Your task is to gather the lines below that hold the string "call".

START INFORMATION SHOWN

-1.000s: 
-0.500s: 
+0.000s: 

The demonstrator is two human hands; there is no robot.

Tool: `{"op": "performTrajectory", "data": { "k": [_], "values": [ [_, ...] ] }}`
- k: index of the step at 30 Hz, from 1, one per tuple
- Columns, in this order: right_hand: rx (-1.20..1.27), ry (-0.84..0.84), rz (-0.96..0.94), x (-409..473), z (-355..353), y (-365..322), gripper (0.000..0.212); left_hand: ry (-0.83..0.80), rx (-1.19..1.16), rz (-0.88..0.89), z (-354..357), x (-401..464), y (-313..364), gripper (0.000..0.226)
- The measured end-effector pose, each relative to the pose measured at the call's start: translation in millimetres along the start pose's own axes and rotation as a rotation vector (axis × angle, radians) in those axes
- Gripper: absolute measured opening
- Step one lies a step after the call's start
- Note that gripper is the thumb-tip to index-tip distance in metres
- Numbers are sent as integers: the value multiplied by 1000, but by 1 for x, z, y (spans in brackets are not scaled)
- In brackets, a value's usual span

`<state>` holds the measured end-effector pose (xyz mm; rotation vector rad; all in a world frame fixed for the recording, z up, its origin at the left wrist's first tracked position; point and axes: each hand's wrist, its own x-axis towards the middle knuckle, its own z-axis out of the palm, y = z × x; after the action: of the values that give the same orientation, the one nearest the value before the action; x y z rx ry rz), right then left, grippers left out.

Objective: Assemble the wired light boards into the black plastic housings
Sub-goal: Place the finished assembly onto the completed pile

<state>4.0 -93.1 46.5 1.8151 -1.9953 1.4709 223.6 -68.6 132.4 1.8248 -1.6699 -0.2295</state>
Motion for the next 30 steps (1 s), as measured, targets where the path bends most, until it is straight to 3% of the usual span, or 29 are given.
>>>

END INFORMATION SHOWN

◆ SOLUTION TO THIS PROBLEM:
- The measured end-effector pose, each relative to the pose measured at the call's start: translation in millimetres along the start pose's own axes and rotation as a rotation vector (axis × angle, radians) in those axes
- Step one lies a step after the call's start

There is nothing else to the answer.